Azure CNI Pod Subnet
Pods receive addresses from a delegated pod subnet.
Potential advantages:
- direct VNet-routable pod IPs;
- separate node/pod address planning;
- integration with Azure networking controls.
Concerns:
- subnet capacity;
- IP allocation strategy;
- route/NSG policy;
- peering and on-prem reachability;
- pod churn and address utilization.
Legacy kubenet considerations
Kubenet uses node-centric routing/NAT and is on a retirement path for AKS.
Migration analysis must include:
- pod/service CIDRs;
- application IP allowlists;
- source identity assumptions;
- AGIC backend reachability;
- network policy;
- UDRs;
- downtime/maintenance window;
- rollback constraints;
- test environment parity.
Do not treat network-plugin migration as a transparent implementation change.
Pod IP routability
For any component attempting direct pod access, answer:
- What is the pod CIDR?
- Who owns the route to it?
- Is the source VNet/subnet peered or connected?
- Does NSG/firewall allow it?
- Is return routing symmetric?
- Does source NAT occur?
- Is the pod IP ephemeral and how is state reconciled?
- Does the component support the selected AKS networking mode?
Service datapath
A Kubernetes Service provides stable discovery and backend selection semantics.

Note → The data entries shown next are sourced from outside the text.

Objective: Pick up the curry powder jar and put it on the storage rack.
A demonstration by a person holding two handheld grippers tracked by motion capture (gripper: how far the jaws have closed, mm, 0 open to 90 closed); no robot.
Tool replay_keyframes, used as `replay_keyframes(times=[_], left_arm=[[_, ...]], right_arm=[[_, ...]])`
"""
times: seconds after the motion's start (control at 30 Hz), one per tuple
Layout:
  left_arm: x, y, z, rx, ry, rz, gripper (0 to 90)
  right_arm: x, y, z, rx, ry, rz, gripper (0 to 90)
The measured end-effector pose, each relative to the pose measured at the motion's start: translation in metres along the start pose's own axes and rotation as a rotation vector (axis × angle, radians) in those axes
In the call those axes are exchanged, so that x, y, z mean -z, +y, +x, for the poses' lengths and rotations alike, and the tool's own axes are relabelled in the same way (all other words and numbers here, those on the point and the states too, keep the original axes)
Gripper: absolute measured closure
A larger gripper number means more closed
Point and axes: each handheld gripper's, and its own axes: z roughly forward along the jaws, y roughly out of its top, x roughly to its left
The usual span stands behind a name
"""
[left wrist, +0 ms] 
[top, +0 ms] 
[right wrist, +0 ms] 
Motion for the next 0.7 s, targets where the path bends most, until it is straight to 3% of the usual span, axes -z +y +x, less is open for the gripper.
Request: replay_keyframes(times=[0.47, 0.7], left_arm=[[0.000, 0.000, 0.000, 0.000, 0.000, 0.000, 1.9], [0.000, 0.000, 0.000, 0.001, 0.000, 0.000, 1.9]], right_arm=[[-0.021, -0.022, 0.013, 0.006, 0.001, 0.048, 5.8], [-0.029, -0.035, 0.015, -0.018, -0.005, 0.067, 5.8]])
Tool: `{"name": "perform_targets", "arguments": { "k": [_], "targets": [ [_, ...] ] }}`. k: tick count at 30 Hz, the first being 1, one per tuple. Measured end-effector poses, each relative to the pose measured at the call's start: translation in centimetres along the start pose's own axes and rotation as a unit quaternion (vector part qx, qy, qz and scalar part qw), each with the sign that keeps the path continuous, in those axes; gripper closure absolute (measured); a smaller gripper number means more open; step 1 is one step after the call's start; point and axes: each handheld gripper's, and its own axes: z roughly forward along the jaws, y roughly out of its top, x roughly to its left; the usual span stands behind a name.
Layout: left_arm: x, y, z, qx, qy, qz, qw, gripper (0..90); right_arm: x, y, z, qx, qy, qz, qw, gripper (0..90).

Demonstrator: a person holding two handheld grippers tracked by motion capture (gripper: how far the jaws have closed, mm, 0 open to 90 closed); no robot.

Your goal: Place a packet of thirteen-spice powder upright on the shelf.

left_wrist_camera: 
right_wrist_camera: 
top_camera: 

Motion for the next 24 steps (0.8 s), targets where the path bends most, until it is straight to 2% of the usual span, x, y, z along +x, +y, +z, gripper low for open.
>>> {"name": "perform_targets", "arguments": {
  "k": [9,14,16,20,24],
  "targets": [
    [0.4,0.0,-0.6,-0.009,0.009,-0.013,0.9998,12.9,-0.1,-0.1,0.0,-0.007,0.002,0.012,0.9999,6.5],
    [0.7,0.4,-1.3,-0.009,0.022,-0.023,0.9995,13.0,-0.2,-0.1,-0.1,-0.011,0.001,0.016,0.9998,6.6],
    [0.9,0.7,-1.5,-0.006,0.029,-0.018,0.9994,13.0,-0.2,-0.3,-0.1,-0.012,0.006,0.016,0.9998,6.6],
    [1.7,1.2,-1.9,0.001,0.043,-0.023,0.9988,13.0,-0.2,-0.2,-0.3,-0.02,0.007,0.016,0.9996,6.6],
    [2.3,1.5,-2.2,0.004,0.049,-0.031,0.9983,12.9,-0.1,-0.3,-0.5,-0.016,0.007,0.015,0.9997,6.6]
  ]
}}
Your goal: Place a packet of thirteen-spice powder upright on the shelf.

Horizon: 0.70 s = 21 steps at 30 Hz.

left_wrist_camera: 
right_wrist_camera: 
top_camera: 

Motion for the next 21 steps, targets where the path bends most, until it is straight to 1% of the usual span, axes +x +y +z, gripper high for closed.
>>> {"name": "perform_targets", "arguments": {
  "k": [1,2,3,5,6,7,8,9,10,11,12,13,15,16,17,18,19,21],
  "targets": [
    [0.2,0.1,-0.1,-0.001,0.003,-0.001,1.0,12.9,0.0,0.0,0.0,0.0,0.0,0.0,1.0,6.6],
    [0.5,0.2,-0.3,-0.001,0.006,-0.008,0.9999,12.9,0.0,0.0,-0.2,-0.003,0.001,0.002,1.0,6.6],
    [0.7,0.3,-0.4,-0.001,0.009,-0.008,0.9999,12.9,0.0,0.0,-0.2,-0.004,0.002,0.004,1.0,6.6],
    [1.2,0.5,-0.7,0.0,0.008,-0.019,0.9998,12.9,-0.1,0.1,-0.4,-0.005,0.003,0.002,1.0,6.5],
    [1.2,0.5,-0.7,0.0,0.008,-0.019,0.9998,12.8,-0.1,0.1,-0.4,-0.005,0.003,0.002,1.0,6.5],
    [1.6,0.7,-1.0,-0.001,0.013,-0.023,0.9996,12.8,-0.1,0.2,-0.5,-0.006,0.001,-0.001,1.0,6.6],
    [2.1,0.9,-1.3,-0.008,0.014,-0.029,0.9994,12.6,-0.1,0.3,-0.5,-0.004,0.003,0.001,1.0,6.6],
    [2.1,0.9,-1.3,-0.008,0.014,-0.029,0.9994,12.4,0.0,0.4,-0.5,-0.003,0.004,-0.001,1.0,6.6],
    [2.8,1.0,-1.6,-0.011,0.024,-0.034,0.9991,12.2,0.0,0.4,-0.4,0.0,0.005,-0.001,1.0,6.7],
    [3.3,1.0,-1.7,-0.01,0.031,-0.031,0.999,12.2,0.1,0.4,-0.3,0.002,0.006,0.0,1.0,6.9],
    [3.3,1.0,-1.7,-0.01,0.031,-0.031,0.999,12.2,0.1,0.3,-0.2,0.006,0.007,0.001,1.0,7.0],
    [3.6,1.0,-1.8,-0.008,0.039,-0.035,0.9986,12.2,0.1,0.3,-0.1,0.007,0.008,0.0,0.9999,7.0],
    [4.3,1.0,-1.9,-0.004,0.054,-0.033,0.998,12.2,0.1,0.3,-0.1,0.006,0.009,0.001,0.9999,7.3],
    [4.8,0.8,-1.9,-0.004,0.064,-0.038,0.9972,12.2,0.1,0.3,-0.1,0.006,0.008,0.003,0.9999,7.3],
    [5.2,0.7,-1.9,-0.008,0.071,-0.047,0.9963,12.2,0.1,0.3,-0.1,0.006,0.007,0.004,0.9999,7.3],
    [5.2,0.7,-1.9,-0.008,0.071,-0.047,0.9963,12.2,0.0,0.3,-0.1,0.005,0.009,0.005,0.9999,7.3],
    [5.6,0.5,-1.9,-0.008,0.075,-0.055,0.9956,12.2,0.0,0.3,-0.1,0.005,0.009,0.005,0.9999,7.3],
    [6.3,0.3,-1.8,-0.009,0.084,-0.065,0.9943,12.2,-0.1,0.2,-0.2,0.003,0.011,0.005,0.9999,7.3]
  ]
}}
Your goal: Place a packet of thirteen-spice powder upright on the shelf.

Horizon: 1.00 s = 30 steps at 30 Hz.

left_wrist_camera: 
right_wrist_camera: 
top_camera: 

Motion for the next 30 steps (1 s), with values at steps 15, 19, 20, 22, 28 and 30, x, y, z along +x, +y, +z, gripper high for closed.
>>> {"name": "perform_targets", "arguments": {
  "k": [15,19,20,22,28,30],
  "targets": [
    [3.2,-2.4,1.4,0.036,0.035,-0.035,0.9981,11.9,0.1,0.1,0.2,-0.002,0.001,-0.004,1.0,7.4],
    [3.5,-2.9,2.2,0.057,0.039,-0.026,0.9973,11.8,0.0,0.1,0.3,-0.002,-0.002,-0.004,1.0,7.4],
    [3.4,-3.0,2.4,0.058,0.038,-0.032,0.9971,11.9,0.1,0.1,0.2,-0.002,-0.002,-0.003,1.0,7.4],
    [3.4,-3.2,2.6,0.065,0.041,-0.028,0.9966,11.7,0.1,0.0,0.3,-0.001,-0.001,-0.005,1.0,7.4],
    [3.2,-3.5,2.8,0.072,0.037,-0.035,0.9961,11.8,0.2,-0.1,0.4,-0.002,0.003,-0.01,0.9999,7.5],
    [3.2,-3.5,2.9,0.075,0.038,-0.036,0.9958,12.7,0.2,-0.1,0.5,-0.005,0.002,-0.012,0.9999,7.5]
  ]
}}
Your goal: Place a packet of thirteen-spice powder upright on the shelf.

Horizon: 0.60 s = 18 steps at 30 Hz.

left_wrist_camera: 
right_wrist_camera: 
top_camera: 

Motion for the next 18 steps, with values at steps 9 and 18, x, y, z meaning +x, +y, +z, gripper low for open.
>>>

Depending topology, datapath can be:
Azure LB -> node -> Service rules -> NGINX pod
or:
NGINX -> ClusterIP -> Service rules -> Java pod
or direct:
Application Gateway -> Java pod IP
The Service object may exist in all three, but its role differs.
NGINX controller Service
Inspect:
kubectl get svc -A
kubectl describe svc <controller-service> -n <namespace>
kubectl get endpointslice -n <namespace> -l kubernetes.io/service-name=<controller-service>
Verify:
type;- external/internal IP;
- annotations;
- ports/targetPorts;
- selector;
externalTrafficPolicy;- health check node port;
- load balancer source ranges;
- IP family;
- events.
Managed application routing NGINX
AKS application routing add-on manages NGINX ingress controllers and related integrations.
Benefits
- managed lifecycle;
- Azure-supported configuration surface;
- integration with Azure DNS/Key Vault in supported modes;
- simplified operations.
Constraints
- controller/image/version follows managed release;
- not every upstream annotation/module is supported;
- direct customization may be restricted;
- support ends after November 2026 for the managed NGINX path according to current Microsoft guidance;
- migration requires semantic testing, not only manifest conversion.
Internal action
Create an inventory now:
IngressClasses
annotations
ConfigMap settings
snippets
custom modules
TLS/cert integration
source-IP behavior
metrics/logs
canary/sticky behavior
This becomes the migration compatibility matrix.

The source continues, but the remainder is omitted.